In 1498, having had her claim to virginity upheld by the divorce court, Lucrezia was offered to the seventeen-year-old Alfonso, duke of Bisceglie, an illegitimate son of Alfonso II of Naples. However, it wasn’t long before the Borgias fell out with Naples and moved closer to the French king, Louis XII. Lucrezia’s young husband fled Rome in fear of his life, and when his bride convinced him to return, he was savagely attacked on the steps of St. Peter’s in Rome. It is possible that Lucrezia was complicit in the assault, although contemporaries believed that she genuinely loved her second husband, pointing out that she tended to his wounds and nursed him back to health. But the court of the Borgias was not a safe place to convalesce, and, on Cesare’s orders, a month after the original attack, Alfonso was strangled while he lay in bed.
Lucrezia was said to be distraught at her young husband’s death. Nonetheless, she soon resumed her part in Borgia power politics. In 1501, the year after Alfonso’s murder, she married Alfonso d’Este, son of Ercole I, Duke of Ferrara.
In 1503, Alexander VI died of fever, at age seventy-two. His reputation is deserved but he was also successful in changing the papacy, improving its finances, administration and diplomatic influence. Cesare was left exposed. He was exiled to Spain where he was killed in battle at age thirty-one. His motto was “Caesar or nothing.” In the end, it was nothing.
Lucrezia became a respected patron of the arts and literature in Ferrara, where she became duchess in 1505, while still finding time to have an affair with her bisexual brother-in-law and the humanist poet Pietro Bembo. She died in childbirth at the age of thirty-nine.
MAGELLAN
1480–1521
… the whole earth hangs in the air … a thing so strange and seeming so far against nature and reason … which is yet now found true by experience of them that have in less than two years sailed the world round about.
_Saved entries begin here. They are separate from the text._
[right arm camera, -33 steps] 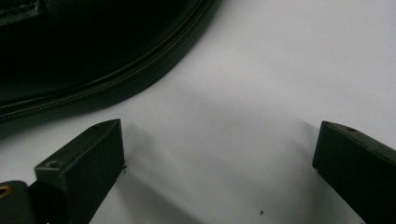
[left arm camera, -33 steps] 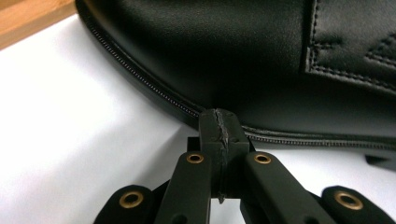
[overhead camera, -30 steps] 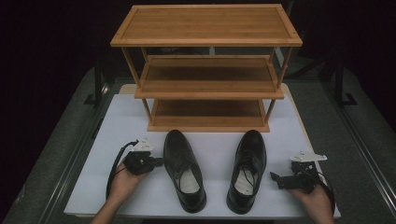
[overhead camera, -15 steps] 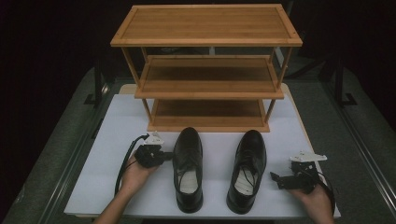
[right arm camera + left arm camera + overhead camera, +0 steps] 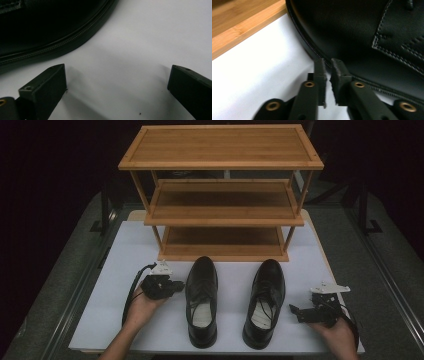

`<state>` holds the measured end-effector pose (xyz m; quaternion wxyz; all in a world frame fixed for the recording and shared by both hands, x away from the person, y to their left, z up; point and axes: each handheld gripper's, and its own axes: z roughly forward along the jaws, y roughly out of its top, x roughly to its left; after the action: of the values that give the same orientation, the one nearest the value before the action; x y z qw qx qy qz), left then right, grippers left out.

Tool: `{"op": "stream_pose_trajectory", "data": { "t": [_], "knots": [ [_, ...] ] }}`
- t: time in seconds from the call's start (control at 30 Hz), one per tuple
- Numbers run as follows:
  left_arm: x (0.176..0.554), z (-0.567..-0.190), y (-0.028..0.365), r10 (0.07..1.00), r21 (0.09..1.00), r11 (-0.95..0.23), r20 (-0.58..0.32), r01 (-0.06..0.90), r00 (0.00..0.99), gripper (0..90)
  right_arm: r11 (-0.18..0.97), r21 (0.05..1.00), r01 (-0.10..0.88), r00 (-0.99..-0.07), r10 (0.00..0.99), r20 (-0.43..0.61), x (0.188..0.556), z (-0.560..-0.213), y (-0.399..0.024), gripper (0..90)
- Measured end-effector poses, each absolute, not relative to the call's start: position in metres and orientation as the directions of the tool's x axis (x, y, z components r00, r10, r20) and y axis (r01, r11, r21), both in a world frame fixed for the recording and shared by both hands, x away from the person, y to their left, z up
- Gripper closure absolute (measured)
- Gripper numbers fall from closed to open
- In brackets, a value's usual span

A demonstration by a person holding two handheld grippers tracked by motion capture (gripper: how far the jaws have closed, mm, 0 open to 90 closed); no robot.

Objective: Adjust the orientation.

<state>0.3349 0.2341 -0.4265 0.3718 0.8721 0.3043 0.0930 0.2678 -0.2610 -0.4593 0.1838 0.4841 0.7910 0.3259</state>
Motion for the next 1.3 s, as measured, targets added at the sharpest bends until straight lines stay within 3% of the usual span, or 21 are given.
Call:
{"op": "stream_pose_trajectory", "data": {
  "t": [0.27, 0.43, 0.5, 0.53, 0.83, 1.3],
  "knots": [
    [0.326, -0.425, 0.249, 0.618, 0.695, -0.541, -0.054, 0.474, 0.784, 43.4, 0.323, 0.694, 0.644, -0.466, 0.884, 0.021, 0.268, -0.459, -0.261, 1.5],
    [0.318, -0.425, 0.259, 0.636, 0.692, -0.538, -0.041, 0.481, 0.771, 26.0, 0.320, 0.693, 0.646, -0.464, 0.885, 0.023, 0.268, -0.459, -0.261, 1.5],
    [0.315, -0.424, 0.264, 0.643, 0.691, -0.534, -0.043, 0.487, 0.765, 23.0, 0.321, 0.693, 0.645, -0.465, 0.885, 0.023, 0.268, -0.459, -0.261, 1.5],
    [0.311, -0.424, 0.268, 0.650, 0.696, -0.527, -0.039, 0.487, 0.759, 15.7, 0.320, 0.693, 0.645, -0.464, 0.885, 0.023, 0.268, -0.459, -0.261, 1.5],
    [0.293, -0.428, 0.285, 0.655, 0.695, -0.526, -0.038, 0.491, 0.755, 2.2, 0.320, 0.693, 0.646, -0.464, 0.885, 0.024, 0.268, -0.459, -0.261, 1.5],
    [0.273, -0.451, 0.301, 0.651, 0.689, -0.555, 0.010, 0.467, 0.759, 1.2, 0.321, 0.690, 0.649, -0.463, 0.886, 0.024, 0.268, -0.459, -0.261, 1.4]
  ]
}}
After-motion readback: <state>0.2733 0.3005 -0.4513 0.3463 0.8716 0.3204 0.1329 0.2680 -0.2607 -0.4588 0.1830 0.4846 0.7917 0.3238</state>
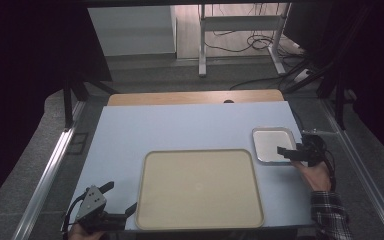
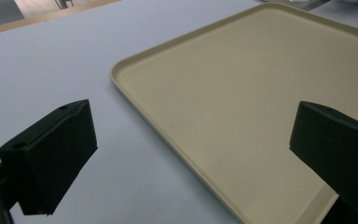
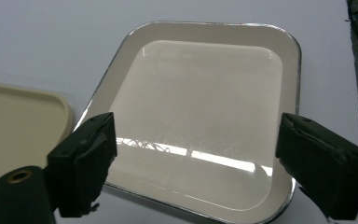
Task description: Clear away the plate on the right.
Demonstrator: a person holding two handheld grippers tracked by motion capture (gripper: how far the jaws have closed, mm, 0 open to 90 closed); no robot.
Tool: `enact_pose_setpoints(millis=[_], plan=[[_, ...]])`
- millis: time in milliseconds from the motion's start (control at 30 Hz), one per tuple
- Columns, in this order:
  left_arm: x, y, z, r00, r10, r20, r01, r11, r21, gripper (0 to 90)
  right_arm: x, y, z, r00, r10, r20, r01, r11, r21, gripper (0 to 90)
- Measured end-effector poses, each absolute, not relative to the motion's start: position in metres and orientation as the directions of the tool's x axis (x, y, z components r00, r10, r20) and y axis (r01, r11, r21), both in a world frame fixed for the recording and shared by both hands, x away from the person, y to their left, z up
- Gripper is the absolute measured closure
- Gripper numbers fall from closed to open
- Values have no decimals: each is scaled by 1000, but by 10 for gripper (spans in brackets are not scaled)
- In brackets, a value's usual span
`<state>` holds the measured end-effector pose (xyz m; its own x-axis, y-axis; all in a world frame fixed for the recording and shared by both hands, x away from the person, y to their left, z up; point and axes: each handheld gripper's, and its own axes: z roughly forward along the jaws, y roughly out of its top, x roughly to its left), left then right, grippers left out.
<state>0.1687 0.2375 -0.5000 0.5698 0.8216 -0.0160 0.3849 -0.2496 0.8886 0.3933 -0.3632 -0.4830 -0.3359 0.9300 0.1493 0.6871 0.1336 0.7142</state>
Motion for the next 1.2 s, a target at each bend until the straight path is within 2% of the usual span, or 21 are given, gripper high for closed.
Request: enact_pose_setpoints(millis=[100,133,167,400,533,733,1033,1200], plan=[[169,238,-500,570,822,-17,385,-249,889,3,398,-365,-483,-328,933,149,696,132,706,239],[169,238,-500,570,822,-17,385,-249,889,3,398,-365,-483,-328,933,149,696,132,706,239],[169,238,-500,569,822,-17,385,-249,889,3,401,-365,-483,-319,936,149,701,127,702,290],[169,238,-500,570,822,-16,385,-249,889,3,413,-372,-486,-295,944,148,726,121,678,472],[169,237,-500,569,822,-15,384,-250,889,3,419,-375,-488,-287,951,118,728,136,672,542],[169,238,-500,569,822,-16,385,-250,889,3,425,-385,-486,-255,961,106,719,115,686,576],[169,238,-500,570,822,-16,385,-249,889,2,436,-396,-493,-225,966,125,755,92,649,656],[169,238,-500,570,822,-15,385,-250,889,3,443,-397,-501,-187,963,197,798,32,602,772]])
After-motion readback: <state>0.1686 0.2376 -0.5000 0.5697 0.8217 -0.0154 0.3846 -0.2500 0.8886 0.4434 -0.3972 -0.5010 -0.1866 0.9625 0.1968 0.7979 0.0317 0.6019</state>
Thomas More, Dialogue Concerning Heresies (1529), referring to Magellan’s 1519 voyage
Ferdinand Magellan was a fearless and determined sailor who achieved what Columbus had attempted: he sailed westward from Europe and reached the East Indies, thus making the first recorded crossing of the Pacific Ocean. Although Magellan himself was killed in the Philippines, one ship from his fleet of five, after experiencing appalling hardships, finally returned to Spain—becoming the first to complete a circumnavigation of the entire globe.
Born to a noble Portuguese family, Magellan grew up around the royal court. In 1495 he entered the service of King Manuel I, “the Fortunate,” and enlisted as a volunteer on the fir
st voyage to India planned by the Portuguese viceroy Francisco D’Almeida.
Magellan took part in a series of expeditions to the east, as Portugal sought to expand its trade routes and bring valuable spices back to Europe, becoming involved in skirmishes en route and achieving promotion to captain. In 1512 he returned to Portugal. He helped to take the Moroccan city of Azamor but was wounded during the fighting and walked with a limp for the rest of his life. Even worse, he was accused of trading with the Moors and subsequently fell from favor with King Manuel.
It was clear that Magellan’s career in the service of the Portuguese crown was over. In 1513 he renounced his nationality and went to Spain. He proposed to Charles V that he could reach the Spice Islands of the east via the western passage that had eluded Christopher Columbus some twenty years earlier. With the aid of advances in navigation, diligent consultation with an astronomer and the sheer guts to suggest traveling at a latitude of up to 75° S, Magellan was in a good position to trump Columbus. So in September 1519, with five ships and 270 men, he embarked on his historic voyage.